Gondwana research involves the understanding of the evolution of our planet, its climatic, thermal and tectonic processes and the evolution of life itself. Since 1872, when the geologist Medlicott identified the Gondwana flora in India, through the

definition of the Gondwana Land by Suess in 1885 and the first maps by Wegener and Du Toit in the dawn of the twentieth century, this major subject has been investigated by many scientists worldwide. A new geological map of Gondwana was published

in 1988 by the AAPG, conceived by Prof. Maarten de Wit and his colleagues in South Africa. Much new data, particularly based on modern geochronology has been generated since, and our proposal “The Gondwana Map Project” aims to update the

Gondwana Map of de Wit with an approach of the 21st century. Since 1988, the geological data for the regions concerned have improved incredibly in the wake of new geochronological laboratories and investigative methodologies. Thorough airborne

geophysical reconnaissance has been extended across most parts of the constituent continents. A new GIS data-base is planned, with a dynamic digital process that will allow the construction not just an improved Gondwana Map but also a wide variety of

maps showing the evolution of this supercontinent. Geophysical advances at continental margins and oceanic floors, the modelling of the restoration with new software and the analysis of satellite imagery permits scientifically rigorous reconstruction of

Gondwana.
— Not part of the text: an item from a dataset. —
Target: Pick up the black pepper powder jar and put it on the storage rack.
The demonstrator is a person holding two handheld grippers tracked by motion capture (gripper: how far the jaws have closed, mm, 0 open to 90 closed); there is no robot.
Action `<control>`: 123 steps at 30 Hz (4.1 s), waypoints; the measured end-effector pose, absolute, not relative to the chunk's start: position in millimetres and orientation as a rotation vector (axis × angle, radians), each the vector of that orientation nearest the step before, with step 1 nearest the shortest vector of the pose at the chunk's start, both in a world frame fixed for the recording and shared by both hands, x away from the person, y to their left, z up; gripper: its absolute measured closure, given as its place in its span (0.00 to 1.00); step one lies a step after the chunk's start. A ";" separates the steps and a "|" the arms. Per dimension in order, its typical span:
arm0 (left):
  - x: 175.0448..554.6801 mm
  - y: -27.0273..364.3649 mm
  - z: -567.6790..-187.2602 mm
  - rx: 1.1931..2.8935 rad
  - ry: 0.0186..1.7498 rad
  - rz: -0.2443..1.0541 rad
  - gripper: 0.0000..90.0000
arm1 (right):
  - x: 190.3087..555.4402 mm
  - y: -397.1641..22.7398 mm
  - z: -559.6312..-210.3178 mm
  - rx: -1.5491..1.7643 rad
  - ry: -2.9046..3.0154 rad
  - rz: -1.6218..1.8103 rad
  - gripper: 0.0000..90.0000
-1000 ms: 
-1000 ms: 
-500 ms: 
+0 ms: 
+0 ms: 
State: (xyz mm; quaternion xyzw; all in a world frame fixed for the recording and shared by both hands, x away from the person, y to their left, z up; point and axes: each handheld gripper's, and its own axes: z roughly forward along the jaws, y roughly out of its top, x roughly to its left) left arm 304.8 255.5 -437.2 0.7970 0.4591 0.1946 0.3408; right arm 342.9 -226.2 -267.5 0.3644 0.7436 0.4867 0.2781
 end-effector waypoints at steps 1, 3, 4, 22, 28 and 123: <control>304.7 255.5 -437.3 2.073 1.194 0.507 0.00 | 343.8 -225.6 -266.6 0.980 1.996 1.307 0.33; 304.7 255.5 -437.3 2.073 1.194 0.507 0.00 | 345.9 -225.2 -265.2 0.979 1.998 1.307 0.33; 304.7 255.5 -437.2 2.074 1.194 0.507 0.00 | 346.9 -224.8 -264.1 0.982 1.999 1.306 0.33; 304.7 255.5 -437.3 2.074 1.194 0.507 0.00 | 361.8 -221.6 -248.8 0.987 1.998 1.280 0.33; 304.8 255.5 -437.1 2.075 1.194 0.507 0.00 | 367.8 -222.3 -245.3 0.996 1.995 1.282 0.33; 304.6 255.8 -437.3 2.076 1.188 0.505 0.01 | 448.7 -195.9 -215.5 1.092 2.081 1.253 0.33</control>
The main products will be: (a) a new Gondwana Map and sets of thematic maps showing its evolution through time; (b) a website providing to all the geological data taken into the project at the Gondwana Digital Center of Geoprocessing

(GDCG); (c) three complete book volumes about Gondwana; (d) new detailed geology of key areas for correlation; (e) an interactive 4-D GIS of Gondwana (f) creation of a permanent exposition at the Gondwana Memory Center (GMC), in South America,

with specimens representative of all parts of Gondwana.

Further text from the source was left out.